• [TASK GOAL] When you reach the line with "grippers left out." in the data below, begin printing lines exactly, and stop once the line with "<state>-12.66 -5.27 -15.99" has been printed.

(Stored items from a collection)

::::

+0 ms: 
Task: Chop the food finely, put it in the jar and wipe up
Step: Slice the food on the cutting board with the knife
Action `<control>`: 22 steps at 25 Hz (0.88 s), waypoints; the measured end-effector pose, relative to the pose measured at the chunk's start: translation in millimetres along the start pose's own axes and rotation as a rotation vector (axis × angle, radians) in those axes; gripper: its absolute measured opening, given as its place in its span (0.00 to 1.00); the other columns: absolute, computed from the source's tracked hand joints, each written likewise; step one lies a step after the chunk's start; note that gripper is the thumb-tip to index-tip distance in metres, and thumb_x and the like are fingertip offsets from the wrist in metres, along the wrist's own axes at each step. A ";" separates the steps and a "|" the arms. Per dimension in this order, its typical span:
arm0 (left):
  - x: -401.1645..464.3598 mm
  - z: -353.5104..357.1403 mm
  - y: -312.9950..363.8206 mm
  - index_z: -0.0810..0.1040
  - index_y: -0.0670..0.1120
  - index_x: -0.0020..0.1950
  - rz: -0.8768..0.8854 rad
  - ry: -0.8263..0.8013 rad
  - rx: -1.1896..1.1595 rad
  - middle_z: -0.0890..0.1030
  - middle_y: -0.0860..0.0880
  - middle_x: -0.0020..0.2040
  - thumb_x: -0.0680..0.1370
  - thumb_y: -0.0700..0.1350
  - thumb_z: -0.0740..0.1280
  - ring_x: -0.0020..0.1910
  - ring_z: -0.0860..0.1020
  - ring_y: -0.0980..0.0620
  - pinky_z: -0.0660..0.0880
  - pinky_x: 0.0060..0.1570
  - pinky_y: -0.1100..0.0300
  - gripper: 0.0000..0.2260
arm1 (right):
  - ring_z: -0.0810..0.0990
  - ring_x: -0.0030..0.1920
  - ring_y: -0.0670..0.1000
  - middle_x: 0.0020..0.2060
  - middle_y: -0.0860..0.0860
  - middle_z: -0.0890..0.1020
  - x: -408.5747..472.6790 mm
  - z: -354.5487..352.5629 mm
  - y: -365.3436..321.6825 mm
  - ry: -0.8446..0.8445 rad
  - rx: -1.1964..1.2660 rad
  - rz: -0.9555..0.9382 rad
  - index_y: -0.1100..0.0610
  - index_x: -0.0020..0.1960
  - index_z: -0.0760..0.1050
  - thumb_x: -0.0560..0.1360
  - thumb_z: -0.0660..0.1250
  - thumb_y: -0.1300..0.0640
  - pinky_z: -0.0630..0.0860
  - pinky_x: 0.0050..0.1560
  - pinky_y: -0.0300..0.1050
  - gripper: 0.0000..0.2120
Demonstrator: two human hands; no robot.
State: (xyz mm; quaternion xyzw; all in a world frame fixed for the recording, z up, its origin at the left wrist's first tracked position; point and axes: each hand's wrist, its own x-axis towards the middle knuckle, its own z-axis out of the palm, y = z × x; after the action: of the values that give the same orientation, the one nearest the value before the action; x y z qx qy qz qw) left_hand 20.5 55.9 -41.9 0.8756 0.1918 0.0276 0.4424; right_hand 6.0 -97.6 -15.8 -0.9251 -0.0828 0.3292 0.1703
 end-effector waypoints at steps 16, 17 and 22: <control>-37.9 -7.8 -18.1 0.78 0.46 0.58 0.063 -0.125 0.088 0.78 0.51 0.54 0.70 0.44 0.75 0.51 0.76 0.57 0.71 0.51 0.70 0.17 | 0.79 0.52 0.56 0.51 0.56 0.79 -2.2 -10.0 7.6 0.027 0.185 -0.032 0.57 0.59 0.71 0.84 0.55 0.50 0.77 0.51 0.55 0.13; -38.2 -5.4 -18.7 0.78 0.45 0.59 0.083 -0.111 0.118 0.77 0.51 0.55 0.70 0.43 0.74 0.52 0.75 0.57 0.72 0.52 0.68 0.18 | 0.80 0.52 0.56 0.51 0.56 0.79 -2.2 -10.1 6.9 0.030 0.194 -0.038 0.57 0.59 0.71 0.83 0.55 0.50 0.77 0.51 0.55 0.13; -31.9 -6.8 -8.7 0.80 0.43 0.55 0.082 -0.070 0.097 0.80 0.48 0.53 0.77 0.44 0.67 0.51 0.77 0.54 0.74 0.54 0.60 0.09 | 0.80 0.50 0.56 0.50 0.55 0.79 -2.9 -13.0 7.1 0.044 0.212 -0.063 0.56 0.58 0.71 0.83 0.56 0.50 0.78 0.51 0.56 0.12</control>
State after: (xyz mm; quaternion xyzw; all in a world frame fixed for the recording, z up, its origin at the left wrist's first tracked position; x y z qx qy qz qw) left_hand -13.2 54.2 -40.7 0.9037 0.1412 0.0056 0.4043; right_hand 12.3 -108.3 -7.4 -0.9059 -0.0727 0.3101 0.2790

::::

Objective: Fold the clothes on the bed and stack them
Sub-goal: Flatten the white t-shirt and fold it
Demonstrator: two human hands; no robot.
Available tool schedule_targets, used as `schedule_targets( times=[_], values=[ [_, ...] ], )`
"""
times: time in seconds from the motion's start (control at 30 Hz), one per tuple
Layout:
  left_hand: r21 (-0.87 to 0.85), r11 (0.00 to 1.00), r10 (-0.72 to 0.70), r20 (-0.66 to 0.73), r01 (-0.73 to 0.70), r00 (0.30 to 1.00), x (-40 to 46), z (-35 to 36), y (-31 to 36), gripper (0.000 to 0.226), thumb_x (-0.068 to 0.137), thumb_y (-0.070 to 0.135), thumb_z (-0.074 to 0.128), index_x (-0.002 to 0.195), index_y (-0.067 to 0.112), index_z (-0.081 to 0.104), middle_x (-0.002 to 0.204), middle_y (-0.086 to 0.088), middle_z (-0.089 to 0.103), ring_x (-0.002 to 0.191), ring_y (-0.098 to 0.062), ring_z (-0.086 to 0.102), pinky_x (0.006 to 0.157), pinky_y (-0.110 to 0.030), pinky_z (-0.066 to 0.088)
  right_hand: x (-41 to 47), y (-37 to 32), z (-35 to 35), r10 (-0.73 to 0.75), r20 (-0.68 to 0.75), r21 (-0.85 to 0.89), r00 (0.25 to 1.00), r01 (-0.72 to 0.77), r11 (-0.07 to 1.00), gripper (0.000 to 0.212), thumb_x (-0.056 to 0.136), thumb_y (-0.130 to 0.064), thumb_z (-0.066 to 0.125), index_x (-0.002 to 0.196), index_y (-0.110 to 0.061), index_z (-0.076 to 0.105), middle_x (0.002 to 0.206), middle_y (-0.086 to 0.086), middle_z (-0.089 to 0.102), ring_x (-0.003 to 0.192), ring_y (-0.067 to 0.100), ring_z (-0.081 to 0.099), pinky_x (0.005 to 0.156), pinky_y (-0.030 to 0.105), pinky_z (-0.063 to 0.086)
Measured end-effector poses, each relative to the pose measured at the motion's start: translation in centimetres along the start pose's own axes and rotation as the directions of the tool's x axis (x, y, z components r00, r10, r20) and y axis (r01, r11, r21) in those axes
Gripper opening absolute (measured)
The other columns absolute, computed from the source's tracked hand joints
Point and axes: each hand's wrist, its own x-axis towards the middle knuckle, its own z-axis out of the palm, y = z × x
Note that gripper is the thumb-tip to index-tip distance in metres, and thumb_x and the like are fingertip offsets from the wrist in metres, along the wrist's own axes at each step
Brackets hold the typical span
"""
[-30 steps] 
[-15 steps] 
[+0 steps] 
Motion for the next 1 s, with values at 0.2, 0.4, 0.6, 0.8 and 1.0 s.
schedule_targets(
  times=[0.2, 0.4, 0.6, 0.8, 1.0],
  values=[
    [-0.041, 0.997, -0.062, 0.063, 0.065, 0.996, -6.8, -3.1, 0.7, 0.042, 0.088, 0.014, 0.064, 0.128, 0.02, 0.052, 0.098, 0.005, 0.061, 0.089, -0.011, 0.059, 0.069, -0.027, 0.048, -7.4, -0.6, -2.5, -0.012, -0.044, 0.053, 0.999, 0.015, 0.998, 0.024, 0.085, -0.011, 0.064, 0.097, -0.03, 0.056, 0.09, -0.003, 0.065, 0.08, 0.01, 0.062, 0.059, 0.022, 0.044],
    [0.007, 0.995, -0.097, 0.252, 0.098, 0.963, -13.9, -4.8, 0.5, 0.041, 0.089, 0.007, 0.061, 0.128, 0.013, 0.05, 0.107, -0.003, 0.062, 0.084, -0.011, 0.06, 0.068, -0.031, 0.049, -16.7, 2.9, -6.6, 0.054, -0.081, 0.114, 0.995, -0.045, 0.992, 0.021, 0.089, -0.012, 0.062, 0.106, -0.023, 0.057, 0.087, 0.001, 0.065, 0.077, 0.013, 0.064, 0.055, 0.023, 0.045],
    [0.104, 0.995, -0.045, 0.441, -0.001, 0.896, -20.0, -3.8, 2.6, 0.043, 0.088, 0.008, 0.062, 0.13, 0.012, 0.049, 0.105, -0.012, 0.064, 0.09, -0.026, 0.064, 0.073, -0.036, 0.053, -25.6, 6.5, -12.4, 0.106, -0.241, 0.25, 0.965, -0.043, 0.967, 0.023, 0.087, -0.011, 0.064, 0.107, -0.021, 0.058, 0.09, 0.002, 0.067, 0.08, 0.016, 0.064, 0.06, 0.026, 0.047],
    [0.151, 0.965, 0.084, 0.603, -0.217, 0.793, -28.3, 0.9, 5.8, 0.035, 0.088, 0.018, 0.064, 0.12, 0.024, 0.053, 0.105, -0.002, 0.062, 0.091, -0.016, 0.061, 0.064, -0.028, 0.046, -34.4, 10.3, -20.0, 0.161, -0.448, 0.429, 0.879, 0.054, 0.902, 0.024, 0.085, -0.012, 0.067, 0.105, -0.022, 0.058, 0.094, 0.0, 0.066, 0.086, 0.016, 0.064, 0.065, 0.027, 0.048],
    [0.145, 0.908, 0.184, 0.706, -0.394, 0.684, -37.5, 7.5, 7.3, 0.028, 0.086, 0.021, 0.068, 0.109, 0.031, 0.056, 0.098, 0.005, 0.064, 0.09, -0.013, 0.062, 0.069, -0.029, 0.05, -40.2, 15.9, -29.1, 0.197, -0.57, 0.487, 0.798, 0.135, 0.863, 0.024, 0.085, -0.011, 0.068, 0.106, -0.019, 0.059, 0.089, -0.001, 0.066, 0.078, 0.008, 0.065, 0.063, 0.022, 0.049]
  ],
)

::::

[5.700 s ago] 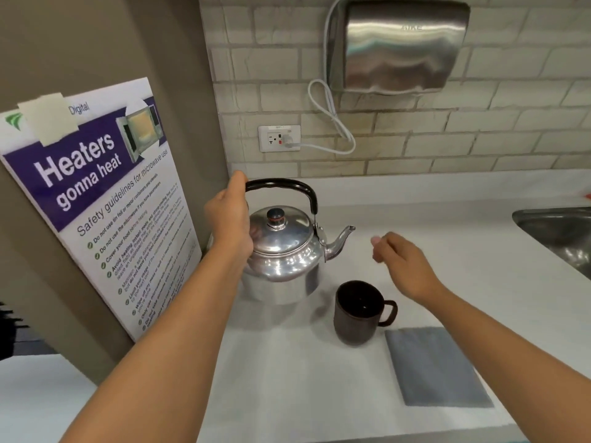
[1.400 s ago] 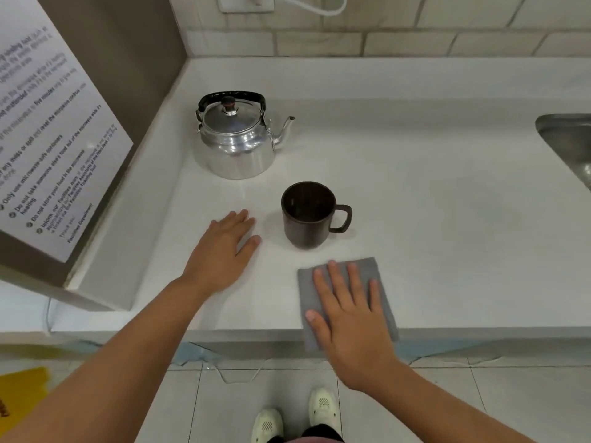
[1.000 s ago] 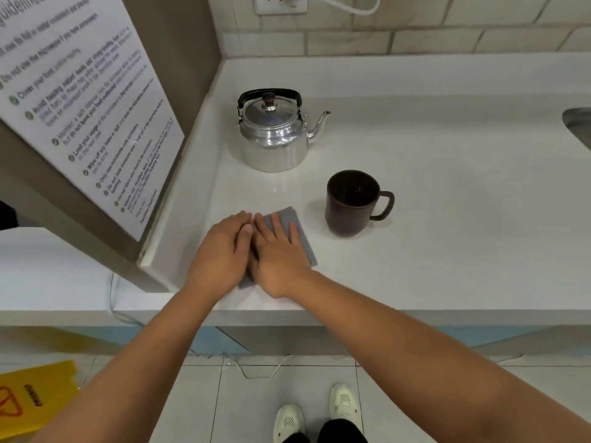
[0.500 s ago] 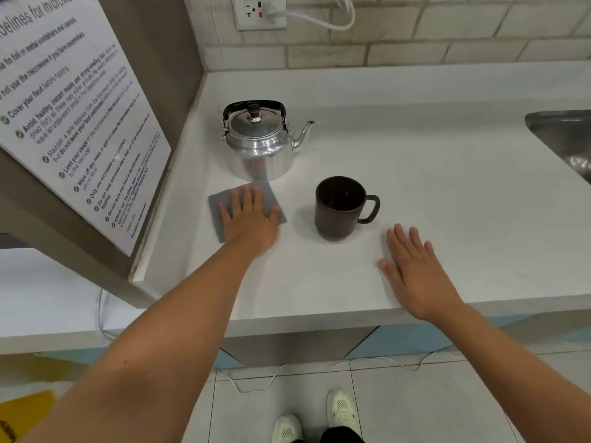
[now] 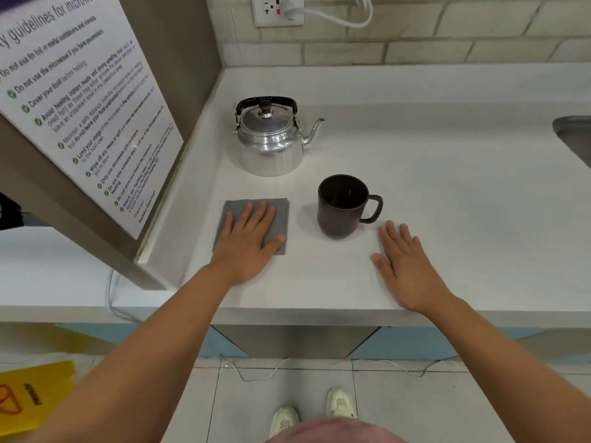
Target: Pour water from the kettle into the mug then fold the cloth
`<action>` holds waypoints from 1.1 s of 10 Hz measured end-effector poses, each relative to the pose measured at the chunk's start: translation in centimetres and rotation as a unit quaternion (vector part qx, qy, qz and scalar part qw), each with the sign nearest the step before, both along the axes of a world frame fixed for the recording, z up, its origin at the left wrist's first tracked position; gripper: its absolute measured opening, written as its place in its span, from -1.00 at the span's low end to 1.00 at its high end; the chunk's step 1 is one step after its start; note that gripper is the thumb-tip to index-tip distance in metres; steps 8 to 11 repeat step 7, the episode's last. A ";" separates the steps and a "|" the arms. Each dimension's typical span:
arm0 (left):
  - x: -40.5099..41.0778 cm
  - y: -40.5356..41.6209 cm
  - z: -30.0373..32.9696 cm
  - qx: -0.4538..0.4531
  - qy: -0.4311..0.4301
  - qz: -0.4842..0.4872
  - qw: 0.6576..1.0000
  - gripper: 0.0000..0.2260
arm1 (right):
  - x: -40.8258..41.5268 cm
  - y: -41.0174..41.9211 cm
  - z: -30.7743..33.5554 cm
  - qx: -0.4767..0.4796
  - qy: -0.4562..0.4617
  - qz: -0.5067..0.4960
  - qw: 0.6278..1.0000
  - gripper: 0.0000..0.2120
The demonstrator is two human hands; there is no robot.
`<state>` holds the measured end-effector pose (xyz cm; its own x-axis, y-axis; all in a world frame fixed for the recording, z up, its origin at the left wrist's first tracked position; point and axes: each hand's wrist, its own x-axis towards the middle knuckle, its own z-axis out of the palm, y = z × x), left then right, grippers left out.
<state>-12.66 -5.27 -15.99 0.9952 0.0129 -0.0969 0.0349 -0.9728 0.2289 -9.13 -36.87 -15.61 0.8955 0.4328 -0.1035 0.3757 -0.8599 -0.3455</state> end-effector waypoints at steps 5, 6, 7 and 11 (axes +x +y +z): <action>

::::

• [PROBLEM SOLUTION]
`<state>` holds the measured end-effector pose (xyz cm; its own x-axis, y-axis; all in a world frame fixed for the recording, z up, its origin at the left wrist's first tracked position; point and axes: each hand's wrist, its own x-axis towards the middle knuckle, its own z-axis out of the palm, y = z × x), left then right, grippers left out.
<state>-12.66 -5.27 -15.99 0.9952 0.0129 -0.0969 0.0349 -0.9728 0.2289 -9.13 -36.87 -15.61 0.8955 0.4328 -0.1035 0.3757 -0.8599 -0.3455</state> end-effector waypoints at steps 5, 6, 7 and 11 (axes +x +y +z): <action>

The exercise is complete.